┌──
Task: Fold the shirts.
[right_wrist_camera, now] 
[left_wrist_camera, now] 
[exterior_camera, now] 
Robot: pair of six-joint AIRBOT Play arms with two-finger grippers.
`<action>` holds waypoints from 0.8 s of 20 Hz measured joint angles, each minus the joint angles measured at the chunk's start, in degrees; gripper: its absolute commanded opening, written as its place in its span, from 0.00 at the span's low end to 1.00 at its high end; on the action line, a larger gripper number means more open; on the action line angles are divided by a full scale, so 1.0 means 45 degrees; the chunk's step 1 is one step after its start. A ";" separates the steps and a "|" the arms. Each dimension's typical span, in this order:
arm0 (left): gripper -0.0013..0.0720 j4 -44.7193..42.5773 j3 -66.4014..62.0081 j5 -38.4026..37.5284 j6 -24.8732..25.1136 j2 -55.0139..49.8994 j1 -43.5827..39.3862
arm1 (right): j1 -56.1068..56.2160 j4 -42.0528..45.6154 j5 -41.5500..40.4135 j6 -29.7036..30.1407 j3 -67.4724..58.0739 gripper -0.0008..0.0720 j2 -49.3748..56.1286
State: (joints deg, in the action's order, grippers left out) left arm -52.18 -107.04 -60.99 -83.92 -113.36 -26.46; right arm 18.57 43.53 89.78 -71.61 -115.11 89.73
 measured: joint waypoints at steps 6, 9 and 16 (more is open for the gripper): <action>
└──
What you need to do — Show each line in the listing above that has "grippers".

Output of the task —
Robot: pair of six-joint AIRBOT Play arms with two-finger grippers.
State: (joints deg, in the action's order, grippers left out) left arm -52.18 -107.04 -60.99 -83.92 -113.36 -26.46; right arm 18.57 43.53 89.78 -71.61 -115.11 89.73

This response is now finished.